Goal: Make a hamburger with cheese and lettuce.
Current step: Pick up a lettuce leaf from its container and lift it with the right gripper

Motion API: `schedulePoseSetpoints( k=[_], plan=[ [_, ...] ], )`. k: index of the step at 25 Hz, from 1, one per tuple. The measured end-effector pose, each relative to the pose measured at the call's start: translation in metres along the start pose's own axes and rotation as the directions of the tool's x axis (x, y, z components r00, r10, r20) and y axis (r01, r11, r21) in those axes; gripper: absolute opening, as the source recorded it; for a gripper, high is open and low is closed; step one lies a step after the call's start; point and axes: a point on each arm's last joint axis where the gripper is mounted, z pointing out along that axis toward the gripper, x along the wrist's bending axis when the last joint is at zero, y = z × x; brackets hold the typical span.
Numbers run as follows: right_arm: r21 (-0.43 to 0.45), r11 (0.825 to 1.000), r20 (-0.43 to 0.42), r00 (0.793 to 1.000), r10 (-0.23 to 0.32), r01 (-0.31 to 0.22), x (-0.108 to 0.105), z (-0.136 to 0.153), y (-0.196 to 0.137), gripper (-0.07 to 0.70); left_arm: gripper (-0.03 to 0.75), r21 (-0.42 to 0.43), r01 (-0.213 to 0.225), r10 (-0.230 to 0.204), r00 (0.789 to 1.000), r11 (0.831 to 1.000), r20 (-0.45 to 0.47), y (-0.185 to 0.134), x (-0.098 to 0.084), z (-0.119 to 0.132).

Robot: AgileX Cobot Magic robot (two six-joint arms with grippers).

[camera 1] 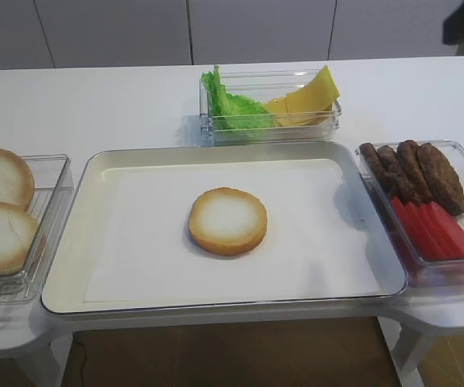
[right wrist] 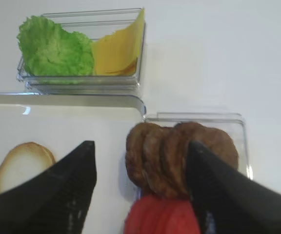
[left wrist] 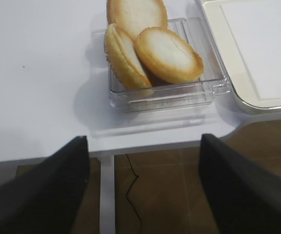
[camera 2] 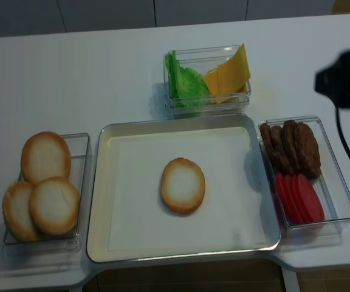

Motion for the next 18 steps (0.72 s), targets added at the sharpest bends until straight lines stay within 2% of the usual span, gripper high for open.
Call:
schedulePoseSetpoints(
  k=[7,10,13,18],
  plan=[
    [0.038,0.999,-0.11,0.994,0.018,-0.014,-0.002,0.068,0.062,0.44,0.511,0.0,0.0,0.0,1.0,1.0,0.0,0.0,0.0,0.0],
    [0.047,0.999,-0.184,0.983,0.023,-0.015,0.0,0.101,0.083,0.44,0.511,0.0,0.0,0.0,1.0,1.0,0.0,0.0,0.0,0.0],
    [0.049,0.999,-0.241,0.97,0.0,0.012,0.009,0.134,0.102,0.44,0.511,0.0,0.0,0.0,1.0,1.0,0.0,0.0,0.0,0.0],
    [0.086,0.994,-0.314,0.949,-0.03,0.06,0.028,0.189,0.114,0.44,0.511,-0.001,0.0,0.0,1.0,1.0,0.0,0.0,0.0,0.0]
  ],
)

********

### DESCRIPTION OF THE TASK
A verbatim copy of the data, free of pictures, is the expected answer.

### ANSWER SPACE
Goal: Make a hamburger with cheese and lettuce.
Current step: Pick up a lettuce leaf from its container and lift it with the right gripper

Motion API: `schedulePoseSetpoints( k=[_], plan=[ [_, ...] ], )`. k: index of the step at 25 Hz, from 1, one per tuple. The measured end-effector pose, each relative to the pose measured at the call's start: translation in metres along the start pose's own axes and rotation as the directions of the tool's x axis (x, y, z components r00, r10, r20) and y axis (r01, r11, r21) in those axes; gripper: absolute opening, as the source recorded it; for a gripper, high is open and low is closed; step one lies a step after the call's start; point and axes: a point on each arm's last joint axis where the gripper is mounted, z pointing out along that axis toward the gripper, x along the wrist's bending axis when the last joint is at zero, y = z × x; brackets hold the typical span.
Numbers run as follows: right_arm: r21 (-0.43 to 0.45), r11 (0.825 to 1.000), r20 (-0.43 to 0.42), r00 (0.793 to 1.000), r10 (-0.23 to 0.32), r01 (-0.31 to 0.22), x (-0.108 to 0.105), z (-0.136 to 0.153), y (-0.196 to 0.137), gripper (-0.07 to 0.70); left_arm: gripper (-0.03 to 0.75), r21 (-0.42 to 0.43), r01 (-0.213 to 0.225), r10 (-0.230 to 0.204), r00 (0.789 to 1.000), r11 (0.831 to 1.000), r20 (-0.45 to 0.47), y (-0.185 to 0.134), x (-0.098 to 0.084), z (-0.119 to 0.132).

Robot: AgileX Cobot Magic robot (two six-joint arms with grippers).

[camera 1] 
[right wrist] 
[left wrist] 
[camera 2] 

Motion for the next 18 steps (0.72 s), targets added at the sharpest bends until straight lines stay within 2% of the usual span, gripper high for open.
Call:
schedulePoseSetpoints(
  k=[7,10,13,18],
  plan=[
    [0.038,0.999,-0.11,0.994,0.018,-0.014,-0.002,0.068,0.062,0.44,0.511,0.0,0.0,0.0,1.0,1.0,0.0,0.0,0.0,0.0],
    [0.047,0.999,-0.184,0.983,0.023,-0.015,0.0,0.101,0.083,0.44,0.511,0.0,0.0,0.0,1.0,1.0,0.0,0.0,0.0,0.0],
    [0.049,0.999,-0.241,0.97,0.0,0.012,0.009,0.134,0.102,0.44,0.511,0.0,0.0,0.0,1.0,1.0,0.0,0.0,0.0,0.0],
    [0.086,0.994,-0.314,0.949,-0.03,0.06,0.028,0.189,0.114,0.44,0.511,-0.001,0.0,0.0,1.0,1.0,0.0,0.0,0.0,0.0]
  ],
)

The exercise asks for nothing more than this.